When the moment came that Mom’s feet could no longer hold her up, when she fell, when we took her to the emergency room from which she would never return to her home, I saw her feet without socks for the first time in decades. One toenail extended half an inch beyond her toe, unyielding as a brick. When I asked the ER nurse to trim it, she said she could not, that ER staff isn’t allowed to treat anything other than the condition that brought the patient to the ER. Later, on the orthopedic ward, a kind-hearted nurse brought a special tool from home.
In rehab, where Mom exhibited the surliest behavior I’d ever seen from her, she scorned and resisted caregivers’ attempts to care for her feet until I appealed to the head nurse, who said she would do it herself. Afterwards she smiled while telling me about it, how as she clipped and filed and massaged, she talked amiably to Mom about having a pedicure, how it’s a health measure but also a treat she allows herself once a month. Mom scoffed and scowled. The nurse continued calmly speaking about self-care, and the satisfaction of caring for others—as Mom did as a physical therapist. This wasn’t much different, she told Mom. We help others, others help us. Mom could hardly argue that.
Now she is so very old. Her feet have borne no weight for more than four years. And now they’re finally smaller, the toes deformed from disuse. I watch the podiatrist gently treat them while Mom groans softly.
Those misshapen toes eventually develop an open sore requiring attention of a wound nurse—and even larger shoes. The nurse says Mom will never wear hard shoes again, not even sneakers. In a catalog offering adaptive clothing for seniors, I find “Solution Slippers.” They look a bit like igloos, their creamy velour toe boxes rising in high domes that won’t press on tender tootsies. The hospice nurse—before Mom “graduates” from hospice and lives on—dispiritedly calls them “clown shoes.”
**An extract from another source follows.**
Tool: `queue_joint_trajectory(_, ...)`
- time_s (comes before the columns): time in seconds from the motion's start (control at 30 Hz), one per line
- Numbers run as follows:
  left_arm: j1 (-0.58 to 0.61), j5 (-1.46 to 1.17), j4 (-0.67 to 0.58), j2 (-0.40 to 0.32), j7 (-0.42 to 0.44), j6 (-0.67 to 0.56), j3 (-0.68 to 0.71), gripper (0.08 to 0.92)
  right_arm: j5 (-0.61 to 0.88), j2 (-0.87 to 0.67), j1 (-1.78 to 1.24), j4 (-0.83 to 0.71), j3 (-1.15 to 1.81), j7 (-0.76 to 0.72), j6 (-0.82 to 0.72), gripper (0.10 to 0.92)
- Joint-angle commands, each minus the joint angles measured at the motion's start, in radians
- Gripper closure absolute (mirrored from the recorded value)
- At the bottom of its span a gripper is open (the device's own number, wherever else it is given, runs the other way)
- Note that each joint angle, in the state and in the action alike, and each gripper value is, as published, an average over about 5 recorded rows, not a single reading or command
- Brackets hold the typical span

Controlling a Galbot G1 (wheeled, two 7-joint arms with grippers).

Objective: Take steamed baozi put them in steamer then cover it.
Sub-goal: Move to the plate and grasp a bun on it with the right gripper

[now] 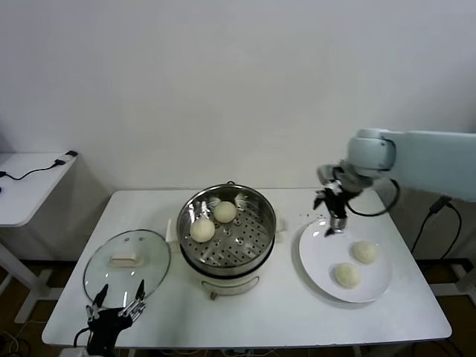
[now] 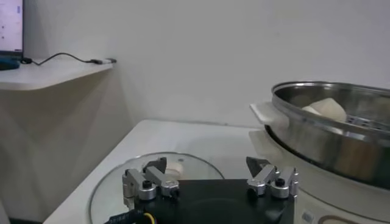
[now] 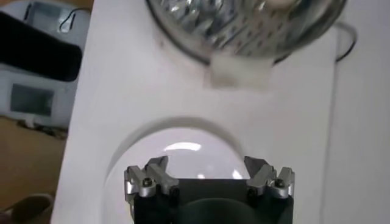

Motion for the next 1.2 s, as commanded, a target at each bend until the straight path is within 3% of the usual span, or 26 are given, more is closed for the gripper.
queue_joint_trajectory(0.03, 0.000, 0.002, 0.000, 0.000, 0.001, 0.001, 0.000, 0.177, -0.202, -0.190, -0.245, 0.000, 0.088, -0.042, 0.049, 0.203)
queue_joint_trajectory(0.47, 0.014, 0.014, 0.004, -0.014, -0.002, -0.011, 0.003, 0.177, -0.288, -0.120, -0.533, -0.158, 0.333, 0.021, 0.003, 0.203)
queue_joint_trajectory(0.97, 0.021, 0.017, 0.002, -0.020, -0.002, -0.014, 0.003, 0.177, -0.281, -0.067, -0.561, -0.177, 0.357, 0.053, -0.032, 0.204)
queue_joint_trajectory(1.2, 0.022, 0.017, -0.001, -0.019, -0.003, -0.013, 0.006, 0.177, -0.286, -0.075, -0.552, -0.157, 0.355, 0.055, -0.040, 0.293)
Time passes. My mother’s closet is now bare, the whole house empty, the sixty pairs of shoes unceremoniously and unsentimentally dispersed to final resting places unknown. Thrift stores. Landfills. Incinerators.
And still I think about shoes. Empathy is what “walk a mile in my shoes” tries to teach us. Perhaps that was my mother’s gift to me, even if she wasn’t conscious of it, even if it took me half a century to hear.
A consignment shop owner had urged me to bring her shoes. “The cross-dressers love them! They sell instantly!” Mom wouldn’t have taken this as a compliment.
So I think about what she thinks about when she thinks about shoes, almost a century’s worth of shoes now. Encased in her all-but-wordless dementia, I can’t know what she thinks about anything anymore, if she even thinks in the narrow conventional sense. But I’m told that the earliest memories are the last to go. If I can’t let go of my own thoughts about childhood shoes, is it too foolish to hope that she can, that she did? In her final years, I am now the parent-child, she the child-parent. And like most parents, I now want more for her, for her child self, than I had for myself. I want her to be spared thinking about shoes.